## [Task prompt]
From the data below, repeat exactly the lines from the line with "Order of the" to the line with "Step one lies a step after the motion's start", both included.

## [Dataset extract]
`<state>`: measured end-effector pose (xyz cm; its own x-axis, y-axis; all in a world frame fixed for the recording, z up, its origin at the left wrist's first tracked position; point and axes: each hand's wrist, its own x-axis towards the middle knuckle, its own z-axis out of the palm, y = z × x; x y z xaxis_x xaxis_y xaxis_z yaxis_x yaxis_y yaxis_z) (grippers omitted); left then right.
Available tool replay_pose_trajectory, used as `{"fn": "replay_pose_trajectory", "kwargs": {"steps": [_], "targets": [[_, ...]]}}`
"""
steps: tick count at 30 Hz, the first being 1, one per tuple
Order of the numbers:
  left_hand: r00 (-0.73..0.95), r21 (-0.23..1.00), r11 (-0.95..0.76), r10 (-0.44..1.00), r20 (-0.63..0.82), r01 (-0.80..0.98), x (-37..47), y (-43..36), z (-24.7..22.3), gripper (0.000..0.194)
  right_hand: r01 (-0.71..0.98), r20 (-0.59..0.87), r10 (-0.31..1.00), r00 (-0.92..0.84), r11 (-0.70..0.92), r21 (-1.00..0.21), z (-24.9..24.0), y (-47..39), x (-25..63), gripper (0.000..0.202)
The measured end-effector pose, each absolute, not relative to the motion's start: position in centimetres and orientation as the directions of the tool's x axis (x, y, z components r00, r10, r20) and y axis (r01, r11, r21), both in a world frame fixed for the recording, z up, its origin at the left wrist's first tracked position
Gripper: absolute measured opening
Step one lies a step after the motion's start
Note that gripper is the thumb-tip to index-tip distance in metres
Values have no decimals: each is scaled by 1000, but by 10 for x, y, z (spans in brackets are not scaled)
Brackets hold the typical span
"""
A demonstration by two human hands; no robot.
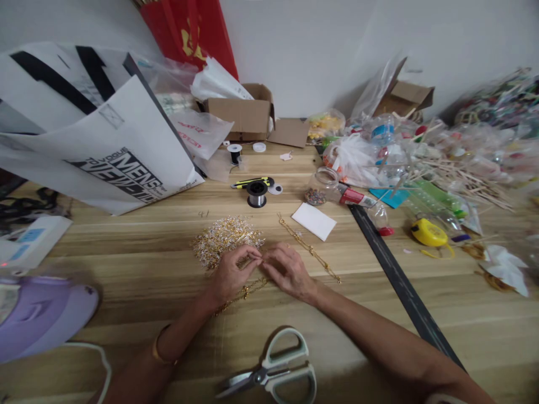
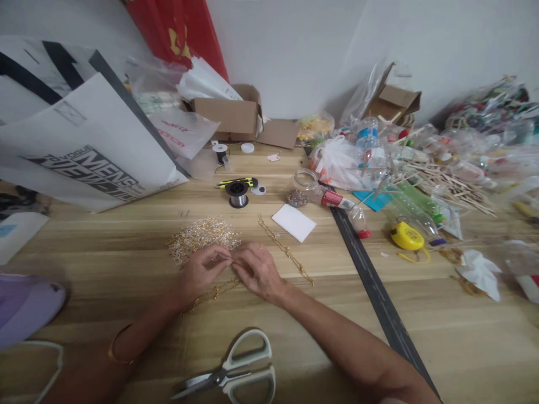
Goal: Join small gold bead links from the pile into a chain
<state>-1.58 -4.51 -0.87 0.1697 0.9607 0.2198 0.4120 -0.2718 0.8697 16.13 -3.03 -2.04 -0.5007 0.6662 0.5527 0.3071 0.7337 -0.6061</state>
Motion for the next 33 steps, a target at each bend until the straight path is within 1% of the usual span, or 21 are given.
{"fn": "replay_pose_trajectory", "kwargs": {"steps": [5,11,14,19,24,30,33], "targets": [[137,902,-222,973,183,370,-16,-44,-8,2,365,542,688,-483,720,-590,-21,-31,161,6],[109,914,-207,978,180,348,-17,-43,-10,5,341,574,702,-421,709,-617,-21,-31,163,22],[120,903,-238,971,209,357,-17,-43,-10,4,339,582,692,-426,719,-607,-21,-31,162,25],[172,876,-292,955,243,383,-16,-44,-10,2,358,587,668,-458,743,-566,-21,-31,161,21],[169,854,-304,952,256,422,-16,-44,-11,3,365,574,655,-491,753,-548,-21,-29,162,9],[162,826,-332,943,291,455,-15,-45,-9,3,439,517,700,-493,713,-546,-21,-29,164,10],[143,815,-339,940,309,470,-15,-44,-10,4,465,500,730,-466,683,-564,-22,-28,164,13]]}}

## [Response]
Order of the numbers:
  left_hand: r00 (-0.73..0.95), r21 (-0.23..1.00), r11 (-0.95..0.76), r10 (-0.44..1.00), r20 (-0.63..0.82), r01 (-0.80..0.98), x (-37..47), y (-43..36), z (-24.7..22.3), gripper (0.000..0.194)
  right_hand: r01 (-0.71..0.98), r20 (-0.59..0.87), r10 (-0.31..1.00), r00 (-0.92..0.84), r11 (-0.70..0.92), r21 (-1.00..0.21), z (-24.9..24.0), y (-47..39), x (-25..63), gripper (0.000..0.202)
The measured end-effector pose, each absolute, not relative to the motion's start: position in centimetres and orientation as the directions of the tool's x axis (x, y, z components r00, r10, r20) and y axis (r01, r11, r21), both in a world frame fixed for the recording, z up, its origin at the left wrist's first tracked position
Gripper: absolute measured opening
Step one lies a step after the motion's start

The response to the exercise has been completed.